Chiplets, as the name suggests, are smaller less complex chips, that meant to work together into more powerful processors. They’re arguably the inevitable future for all high-performance components, and, in some cases, the successful present; AMD’s use of chiplet CPU designs has been brilliant.
In the new patent dated December 31, AMD outlines a chiplet design fashioned to mimic a monolithic design as closely as possible. Their hypothetical model uses two chiplets connected by a high-speed inactive interposer called a crosslink.
A crosslink connection sits between the L2 cache and L3 cache on the memory hierarchy. Everything beneath it, such as the cores and L1 cache and L2 cache, are aware of their separation from the other chiplet. Everything above, including the L3 cache and GDDR memory, are shared between the chiplets.
This design is beneficial because it is conventional. AMD claims that compute units can access low-level cache on other chiplets almost as fast as they can access local low-level cache. Should that prove true, software won’t need updating.
The same cannot be said of Intel and Nvidia’s designs. Intel intends on using two new technologies, EMIB (embedded multi-die interconnect bridge) and Foveros. The latter is an active interposer that uses through-silicon-vias, something AMD explicitly states they will not use. Intel’s design lets the GPU house a system-accessible cache that powers a new memory fabric.
Nvidia has not disclosed everything, but have indicated a few directions they might pursue. A research paper from 2017 describes a four-chiplet design and a NUMA (non-uniform memory access) aware and locality aware architecture. It also experiments with a new L1.5 cache, which exclusively holds remote data accesses and is bypassed during local memory accesses.
AMD’s approach might sound the least imaginative, but it also sounds practical. And if history has proven anything, it’s that developer-friendliness is a huge advantage.
Below are additional diagrams from the patent.
Figure 2 is a cross-sectional view that descends from two chiplets to the circuit board. The two chiplets (106-1 and 106-2) are stacked vertically on the passive crosslink (118) and use dedicated conductor structures to access the crosslink’s traces (206) and subsequently communicate with each other.

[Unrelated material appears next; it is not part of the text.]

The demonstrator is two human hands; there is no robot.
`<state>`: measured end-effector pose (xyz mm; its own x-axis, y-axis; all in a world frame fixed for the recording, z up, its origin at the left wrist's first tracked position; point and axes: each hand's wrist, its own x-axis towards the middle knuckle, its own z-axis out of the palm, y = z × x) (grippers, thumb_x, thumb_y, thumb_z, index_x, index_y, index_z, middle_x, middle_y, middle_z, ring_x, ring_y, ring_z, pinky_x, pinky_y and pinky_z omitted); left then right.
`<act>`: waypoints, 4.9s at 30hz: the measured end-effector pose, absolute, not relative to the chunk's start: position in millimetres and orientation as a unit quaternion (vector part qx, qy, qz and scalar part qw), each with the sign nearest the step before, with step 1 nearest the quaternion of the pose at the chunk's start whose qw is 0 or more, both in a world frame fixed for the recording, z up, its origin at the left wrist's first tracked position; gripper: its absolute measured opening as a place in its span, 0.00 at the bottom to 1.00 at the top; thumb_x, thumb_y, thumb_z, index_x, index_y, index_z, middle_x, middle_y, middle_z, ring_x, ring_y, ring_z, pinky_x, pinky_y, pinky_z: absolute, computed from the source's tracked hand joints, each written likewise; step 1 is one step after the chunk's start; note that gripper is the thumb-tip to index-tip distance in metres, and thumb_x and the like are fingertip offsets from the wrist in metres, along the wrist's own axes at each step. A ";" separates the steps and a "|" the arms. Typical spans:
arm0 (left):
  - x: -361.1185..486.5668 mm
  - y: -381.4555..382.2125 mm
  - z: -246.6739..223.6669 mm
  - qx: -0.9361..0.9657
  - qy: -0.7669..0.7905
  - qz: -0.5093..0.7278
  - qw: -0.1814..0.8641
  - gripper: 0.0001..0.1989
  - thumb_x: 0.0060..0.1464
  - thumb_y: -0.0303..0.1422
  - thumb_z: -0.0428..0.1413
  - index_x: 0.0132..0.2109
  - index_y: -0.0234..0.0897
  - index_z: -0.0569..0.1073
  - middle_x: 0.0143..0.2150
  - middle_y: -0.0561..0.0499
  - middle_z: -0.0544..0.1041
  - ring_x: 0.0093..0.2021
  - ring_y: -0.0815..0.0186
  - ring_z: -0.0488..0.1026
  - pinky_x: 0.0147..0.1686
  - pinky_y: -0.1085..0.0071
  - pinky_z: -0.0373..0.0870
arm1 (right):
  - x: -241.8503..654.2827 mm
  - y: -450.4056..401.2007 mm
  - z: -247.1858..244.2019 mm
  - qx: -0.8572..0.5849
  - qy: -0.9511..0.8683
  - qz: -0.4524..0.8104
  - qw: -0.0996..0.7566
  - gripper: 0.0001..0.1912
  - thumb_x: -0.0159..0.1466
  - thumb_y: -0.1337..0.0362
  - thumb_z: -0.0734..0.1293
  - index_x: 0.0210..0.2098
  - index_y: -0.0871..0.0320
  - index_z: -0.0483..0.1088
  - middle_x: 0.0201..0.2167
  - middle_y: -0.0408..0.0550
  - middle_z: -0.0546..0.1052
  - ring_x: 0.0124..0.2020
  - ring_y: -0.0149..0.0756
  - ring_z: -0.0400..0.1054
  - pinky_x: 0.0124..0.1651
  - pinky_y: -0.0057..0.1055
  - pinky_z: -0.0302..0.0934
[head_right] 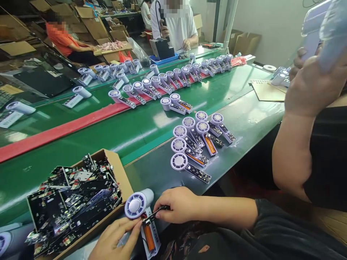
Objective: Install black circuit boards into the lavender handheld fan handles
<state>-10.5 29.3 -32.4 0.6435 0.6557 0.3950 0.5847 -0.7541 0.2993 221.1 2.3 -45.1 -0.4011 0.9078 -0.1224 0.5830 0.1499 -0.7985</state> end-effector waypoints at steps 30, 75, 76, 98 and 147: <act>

Conductor structures not attached to the crosslink (204) connect to the circuit board for power and other signaling.
Figure 3 depicts the cache hierarchy. WGPs (work group processors) (302), which are collections of shader cores, and GFXs (fixed function units) (304), which are dedicated processors for singular purposes, connect directly to a channel’s L1 cache (306). Each chiplet contains multiple L2 cache (308) banks that are individually addressable, and also coherent within a single chiplet. Each chiplet also contains multiple L3 cache (310) cache banks that are coherent across the whole GPU.
The GDF (graphics data fabric) (314) connects the L1 cache banks to the L2 cache banks. The SDF (scalable data fabric) (316) combines the L2 cache banks and connects them to the crosslink (118). The crosslink connects to the SDFs on all the chiplets, as well as the L3 cache banks on all the chiplets. The GDDR memory lanes (written as Memory PHY) (312) connect to L3 cache banks.
As an example, if a WGP on one chiplet required data from a GDDR bank on another chiplet, that data would be sent through to an L3 cache bank, then over the crosslink to an SDF, then to an L2 bank, and finally, through a GDF to an L1 bank.
Figure 4 is a bird’s eye view of one chiplet. It shows more accurately the potential locations and scales of various components. The HBX Controller (404) manages the crosslink, which the chiplet is connected to by HBX PHY (406) conductors. The small square in the bottom-left corner (408) is a potential additional connection to the crosslink to connect more chiplets.